Task prompt: Search the listing below for the line containing "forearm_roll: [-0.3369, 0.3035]". From there through the line containing "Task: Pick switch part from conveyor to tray", transcribe every line exactly, both ends included.

Start of Input data

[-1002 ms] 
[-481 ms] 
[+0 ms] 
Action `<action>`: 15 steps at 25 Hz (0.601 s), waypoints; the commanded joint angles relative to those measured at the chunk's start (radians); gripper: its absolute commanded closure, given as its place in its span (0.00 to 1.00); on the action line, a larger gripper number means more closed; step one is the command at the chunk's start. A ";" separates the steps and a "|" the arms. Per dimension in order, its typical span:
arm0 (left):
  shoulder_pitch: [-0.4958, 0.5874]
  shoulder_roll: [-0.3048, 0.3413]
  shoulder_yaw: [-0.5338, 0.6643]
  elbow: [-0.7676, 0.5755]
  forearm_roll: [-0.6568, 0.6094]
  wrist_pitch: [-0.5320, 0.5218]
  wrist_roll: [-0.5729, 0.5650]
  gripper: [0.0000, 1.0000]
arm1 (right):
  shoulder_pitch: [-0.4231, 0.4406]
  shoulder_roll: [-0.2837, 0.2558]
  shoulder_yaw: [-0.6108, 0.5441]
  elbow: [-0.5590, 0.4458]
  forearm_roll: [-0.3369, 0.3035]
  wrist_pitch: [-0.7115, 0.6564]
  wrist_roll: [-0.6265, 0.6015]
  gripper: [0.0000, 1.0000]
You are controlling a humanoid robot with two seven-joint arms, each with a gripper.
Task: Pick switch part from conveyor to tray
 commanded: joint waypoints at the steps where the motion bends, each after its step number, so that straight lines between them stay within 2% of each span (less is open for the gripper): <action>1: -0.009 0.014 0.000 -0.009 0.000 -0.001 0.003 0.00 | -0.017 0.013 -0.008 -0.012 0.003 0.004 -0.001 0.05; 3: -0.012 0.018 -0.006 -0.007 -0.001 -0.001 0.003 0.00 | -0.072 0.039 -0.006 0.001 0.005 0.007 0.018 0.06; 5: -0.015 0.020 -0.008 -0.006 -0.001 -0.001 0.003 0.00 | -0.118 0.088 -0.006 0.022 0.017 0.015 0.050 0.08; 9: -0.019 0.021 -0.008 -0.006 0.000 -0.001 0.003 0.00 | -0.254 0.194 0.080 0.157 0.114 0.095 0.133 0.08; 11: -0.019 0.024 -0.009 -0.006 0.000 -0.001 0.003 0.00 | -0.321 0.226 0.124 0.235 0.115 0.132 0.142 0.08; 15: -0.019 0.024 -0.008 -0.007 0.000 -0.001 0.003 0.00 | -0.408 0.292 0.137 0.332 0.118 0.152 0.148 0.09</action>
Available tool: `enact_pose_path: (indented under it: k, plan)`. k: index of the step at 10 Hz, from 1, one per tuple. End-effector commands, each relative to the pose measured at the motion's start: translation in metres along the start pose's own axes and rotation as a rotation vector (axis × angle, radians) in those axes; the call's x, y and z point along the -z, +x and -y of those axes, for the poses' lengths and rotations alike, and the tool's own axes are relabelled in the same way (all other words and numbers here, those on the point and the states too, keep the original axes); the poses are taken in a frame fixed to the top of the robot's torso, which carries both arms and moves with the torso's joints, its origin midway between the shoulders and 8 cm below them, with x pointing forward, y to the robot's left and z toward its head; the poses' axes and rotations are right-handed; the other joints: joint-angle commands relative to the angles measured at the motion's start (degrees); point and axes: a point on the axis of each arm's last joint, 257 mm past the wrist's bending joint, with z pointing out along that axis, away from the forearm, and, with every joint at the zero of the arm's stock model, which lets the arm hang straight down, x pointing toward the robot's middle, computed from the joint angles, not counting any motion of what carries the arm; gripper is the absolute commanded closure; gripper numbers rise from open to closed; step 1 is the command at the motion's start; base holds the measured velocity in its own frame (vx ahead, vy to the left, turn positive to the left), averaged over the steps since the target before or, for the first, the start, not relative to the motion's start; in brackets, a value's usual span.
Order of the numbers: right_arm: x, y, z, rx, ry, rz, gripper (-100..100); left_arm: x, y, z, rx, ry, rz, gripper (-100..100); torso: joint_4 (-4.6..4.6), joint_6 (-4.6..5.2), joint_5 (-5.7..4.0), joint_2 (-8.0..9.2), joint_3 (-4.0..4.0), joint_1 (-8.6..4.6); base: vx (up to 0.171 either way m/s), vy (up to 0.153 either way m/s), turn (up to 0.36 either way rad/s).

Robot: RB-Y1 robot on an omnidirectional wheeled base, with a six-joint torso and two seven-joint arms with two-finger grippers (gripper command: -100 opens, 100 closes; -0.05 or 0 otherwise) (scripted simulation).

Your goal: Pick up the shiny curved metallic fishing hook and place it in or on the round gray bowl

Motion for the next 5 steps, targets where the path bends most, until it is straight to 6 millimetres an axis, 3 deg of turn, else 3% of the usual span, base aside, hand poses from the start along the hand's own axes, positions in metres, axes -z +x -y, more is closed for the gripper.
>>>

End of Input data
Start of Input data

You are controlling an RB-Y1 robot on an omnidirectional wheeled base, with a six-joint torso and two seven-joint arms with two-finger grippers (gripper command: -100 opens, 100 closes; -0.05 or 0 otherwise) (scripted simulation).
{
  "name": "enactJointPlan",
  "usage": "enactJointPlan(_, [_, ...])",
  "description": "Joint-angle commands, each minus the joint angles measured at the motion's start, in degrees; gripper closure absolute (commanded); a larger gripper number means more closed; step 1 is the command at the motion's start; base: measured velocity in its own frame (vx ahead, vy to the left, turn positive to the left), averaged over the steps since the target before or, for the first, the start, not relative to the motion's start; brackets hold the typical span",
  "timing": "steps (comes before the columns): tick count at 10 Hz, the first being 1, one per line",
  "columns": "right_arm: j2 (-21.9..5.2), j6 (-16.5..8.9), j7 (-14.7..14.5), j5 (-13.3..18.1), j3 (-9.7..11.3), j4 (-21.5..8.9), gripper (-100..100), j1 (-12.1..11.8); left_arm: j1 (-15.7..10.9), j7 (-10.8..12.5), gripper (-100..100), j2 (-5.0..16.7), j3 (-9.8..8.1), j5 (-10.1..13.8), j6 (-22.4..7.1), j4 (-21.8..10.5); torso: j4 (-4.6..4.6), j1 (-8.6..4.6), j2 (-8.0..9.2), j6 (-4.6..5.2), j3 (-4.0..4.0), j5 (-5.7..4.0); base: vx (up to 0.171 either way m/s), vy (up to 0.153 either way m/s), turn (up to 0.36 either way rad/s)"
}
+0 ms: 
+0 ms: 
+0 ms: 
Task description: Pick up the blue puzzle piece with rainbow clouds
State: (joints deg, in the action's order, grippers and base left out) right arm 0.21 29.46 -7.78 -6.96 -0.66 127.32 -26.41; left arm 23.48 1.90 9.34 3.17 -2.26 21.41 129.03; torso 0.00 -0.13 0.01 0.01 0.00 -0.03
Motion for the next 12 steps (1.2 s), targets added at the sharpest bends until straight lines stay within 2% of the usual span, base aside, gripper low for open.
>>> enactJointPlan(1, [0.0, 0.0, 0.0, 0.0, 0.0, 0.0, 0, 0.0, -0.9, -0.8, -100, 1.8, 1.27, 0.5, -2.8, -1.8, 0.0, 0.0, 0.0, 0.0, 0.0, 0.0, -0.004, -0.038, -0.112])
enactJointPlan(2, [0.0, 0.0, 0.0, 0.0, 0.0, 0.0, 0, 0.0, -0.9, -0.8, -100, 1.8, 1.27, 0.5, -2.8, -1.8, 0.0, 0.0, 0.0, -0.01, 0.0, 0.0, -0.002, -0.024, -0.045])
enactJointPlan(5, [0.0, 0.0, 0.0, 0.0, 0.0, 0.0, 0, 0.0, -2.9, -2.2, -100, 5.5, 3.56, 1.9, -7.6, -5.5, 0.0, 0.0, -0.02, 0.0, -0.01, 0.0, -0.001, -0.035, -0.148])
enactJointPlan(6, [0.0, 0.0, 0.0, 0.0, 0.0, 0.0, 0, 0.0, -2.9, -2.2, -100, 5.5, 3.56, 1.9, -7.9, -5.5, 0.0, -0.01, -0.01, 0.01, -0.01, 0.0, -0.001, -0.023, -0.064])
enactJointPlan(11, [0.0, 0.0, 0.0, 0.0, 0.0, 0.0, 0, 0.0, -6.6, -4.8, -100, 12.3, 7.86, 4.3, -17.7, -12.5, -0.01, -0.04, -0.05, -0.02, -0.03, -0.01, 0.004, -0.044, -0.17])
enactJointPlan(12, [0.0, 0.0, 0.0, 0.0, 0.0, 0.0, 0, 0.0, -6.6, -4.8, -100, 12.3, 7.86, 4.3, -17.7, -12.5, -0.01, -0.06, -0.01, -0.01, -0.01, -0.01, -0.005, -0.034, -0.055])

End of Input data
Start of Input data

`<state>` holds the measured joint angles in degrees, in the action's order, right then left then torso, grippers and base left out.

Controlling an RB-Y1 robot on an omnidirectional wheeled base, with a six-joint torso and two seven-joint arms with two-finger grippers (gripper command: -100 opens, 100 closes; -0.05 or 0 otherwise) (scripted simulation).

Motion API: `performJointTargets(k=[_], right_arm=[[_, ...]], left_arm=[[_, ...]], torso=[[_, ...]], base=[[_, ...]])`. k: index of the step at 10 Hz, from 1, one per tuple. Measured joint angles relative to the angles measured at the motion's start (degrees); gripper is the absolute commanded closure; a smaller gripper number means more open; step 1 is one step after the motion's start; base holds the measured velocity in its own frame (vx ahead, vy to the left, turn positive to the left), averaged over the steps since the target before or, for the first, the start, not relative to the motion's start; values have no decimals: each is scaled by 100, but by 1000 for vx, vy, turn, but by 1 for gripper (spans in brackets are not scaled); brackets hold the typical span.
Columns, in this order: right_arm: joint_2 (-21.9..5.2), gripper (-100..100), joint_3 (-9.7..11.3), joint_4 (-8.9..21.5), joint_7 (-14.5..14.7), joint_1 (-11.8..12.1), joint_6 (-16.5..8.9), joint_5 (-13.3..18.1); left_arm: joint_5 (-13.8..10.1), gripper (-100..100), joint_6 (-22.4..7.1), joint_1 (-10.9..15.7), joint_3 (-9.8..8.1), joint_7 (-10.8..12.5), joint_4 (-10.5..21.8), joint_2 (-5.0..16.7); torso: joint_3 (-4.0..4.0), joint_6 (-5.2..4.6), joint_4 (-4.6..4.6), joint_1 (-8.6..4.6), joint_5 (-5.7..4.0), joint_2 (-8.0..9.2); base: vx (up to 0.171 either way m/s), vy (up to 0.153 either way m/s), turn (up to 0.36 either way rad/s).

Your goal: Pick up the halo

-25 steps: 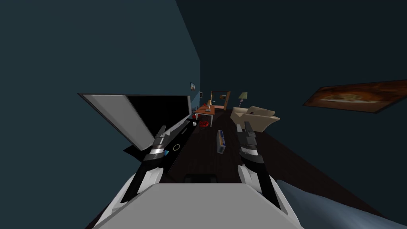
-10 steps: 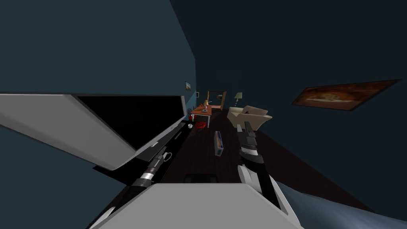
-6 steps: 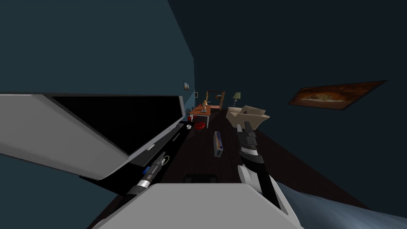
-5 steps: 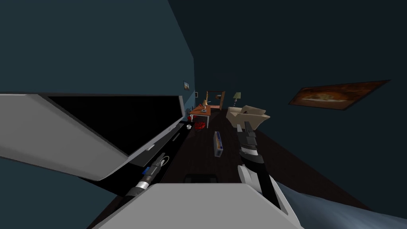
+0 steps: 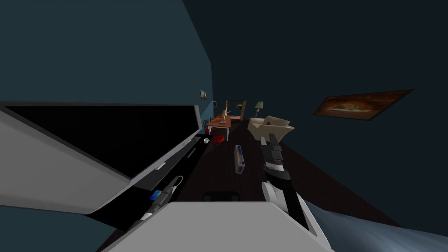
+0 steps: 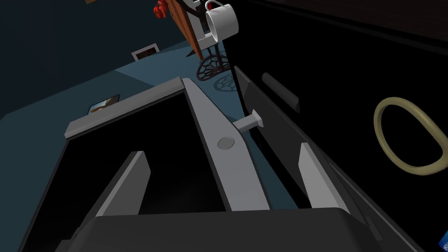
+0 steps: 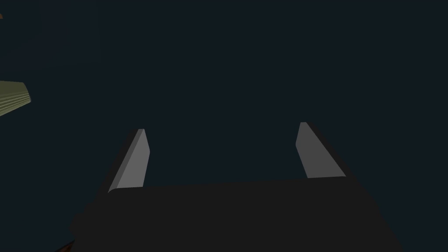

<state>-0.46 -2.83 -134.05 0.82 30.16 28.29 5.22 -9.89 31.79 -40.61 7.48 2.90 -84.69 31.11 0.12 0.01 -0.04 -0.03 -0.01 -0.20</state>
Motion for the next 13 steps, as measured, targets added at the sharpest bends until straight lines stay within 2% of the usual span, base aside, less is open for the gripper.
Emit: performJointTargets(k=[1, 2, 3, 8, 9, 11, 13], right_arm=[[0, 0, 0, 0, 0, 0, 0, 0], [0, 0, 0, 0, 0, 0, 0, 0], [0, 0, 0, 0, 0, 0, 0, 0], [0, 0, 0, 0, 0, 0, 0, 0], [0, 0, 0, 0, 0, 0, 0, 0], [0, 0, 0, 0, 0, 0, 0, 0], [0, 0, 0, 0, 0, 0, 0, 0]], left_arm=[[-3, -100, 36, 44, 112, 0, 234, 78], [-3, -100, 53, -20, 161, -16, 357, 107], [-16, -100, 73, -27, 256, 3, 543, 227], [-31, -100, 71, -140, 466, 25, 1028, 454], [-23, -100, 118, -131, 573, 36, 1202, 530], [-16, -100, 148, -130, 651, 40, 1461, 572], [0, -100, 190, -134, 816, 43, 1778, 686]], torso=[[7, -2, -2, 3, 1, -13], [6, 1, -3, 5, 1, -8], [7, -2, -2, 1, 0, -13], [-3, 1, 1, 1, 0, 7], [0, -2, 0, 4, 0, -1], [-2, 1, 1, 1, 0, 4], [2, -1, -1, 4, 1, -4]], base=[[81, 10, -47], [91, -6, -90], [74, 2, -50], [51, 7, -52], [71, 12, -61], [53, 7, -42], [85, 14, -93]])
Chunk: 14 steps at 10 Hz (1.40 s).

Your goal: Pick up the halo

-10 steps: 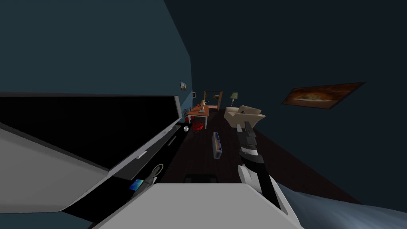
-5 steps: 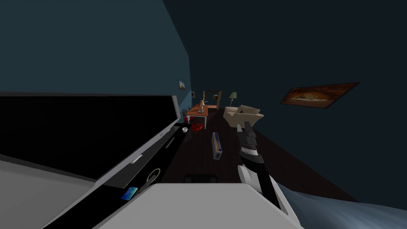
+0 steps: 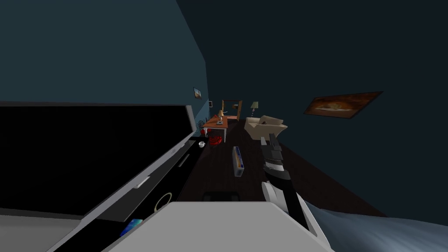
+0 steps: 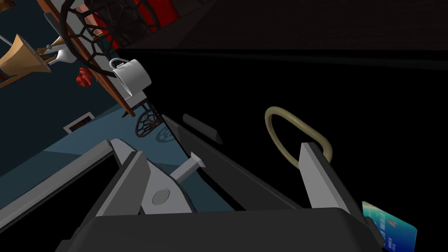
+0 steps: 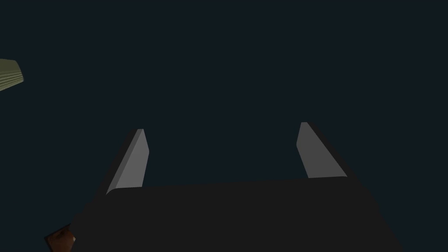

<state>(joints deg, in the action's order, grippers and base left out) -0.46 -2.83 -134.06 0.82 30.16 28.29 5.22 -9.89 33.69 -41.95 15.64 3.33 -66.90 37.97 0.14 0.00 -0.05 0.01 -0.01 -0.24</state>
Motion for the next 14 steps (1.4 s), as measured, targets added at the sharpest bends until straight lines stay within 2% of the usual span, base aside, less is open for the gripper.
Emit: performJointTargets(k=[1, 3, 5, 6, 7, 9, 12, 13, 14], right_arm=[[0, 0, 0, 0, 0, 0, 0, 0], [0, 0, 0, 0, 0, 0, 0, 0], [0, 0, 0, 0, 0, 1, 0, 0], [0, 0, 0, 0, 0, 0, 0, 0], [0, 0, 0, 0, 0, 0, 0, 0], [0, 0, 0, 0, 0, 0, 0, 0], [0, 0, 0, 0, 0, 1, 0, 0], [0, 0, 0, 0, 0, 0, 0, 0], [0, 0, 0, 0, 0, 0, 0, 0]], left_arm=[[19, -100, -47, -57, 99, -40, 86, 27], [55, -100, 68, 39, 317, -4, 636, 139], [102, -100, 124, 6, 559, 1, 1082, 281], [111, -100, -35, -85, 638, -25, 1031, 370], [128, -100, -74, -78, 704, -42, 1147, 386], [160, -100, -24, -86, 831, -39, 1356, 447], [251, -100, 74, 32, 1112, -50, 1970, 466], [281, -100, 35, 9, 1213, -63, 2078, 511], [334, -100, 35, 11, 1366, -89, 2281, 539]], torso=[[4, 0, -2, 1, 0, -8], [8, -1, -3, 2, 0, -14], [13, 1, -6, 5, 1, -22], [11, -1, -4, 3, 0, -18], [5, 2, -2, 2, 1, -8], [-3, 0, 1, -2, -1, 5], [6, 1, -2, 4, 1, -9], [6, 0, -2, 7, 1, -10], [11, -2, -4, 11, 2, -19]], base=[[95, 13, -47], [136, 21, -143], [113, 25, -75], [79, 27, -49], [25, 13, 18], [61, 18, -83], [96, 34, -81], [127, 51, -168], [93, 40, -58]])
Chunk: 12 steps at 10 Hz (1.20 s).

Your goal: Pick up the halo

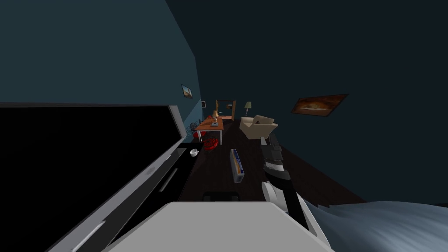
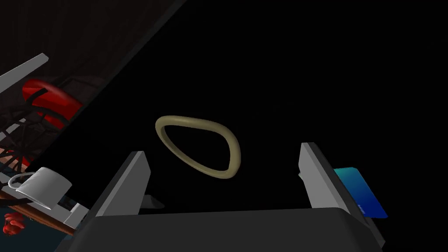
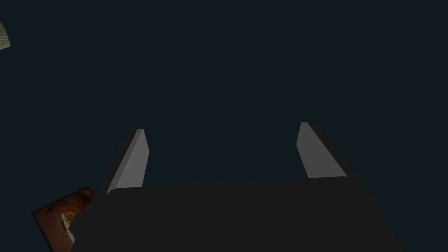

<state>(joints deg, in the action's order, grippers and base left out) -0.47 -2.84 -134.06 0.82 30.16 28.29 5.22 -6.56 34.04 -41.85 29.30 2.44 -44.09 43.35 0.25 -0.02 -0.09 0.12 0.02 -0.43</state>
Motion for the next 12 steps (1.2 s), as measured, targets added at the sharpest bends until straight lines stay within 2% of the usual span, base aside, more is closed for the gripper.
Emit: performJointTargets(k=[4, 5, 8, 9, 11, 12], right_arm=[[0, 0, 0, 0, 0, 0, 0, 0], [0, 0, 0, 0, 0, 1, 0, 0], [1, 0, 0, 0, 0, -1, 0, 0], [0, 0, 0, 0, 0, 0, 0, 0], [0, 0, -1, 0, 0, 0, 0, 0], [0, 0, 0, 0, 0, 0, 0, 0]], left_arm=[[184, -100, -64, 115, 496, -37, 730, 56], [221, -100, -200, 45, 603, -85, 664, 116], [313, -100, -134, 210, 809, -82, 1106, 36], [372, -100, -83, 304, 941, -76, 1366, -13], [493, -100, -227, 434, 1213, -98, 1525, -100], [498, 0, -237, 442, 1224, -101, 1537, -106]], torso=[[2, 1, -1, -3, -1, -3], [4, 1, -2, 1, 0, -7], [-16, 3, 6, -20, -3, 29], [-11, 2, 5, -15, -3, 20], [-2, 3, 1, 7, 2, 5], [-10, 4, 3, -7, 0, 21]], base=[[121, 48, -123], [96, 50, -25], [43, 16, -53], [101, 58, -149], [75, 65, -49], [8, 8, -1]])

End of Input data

Solution to this exercise:
  forearm_roll: [-0.3369, 0.3035]
  wrist_pitch: [-0.7115, 0.6564]
  wrist_roll: [-0.6265, 0.6015]
  gripper: [0.0000, 1.0000]
You are controlling a humanoid robot with two seven-joint arms, each with a gripper.
Task: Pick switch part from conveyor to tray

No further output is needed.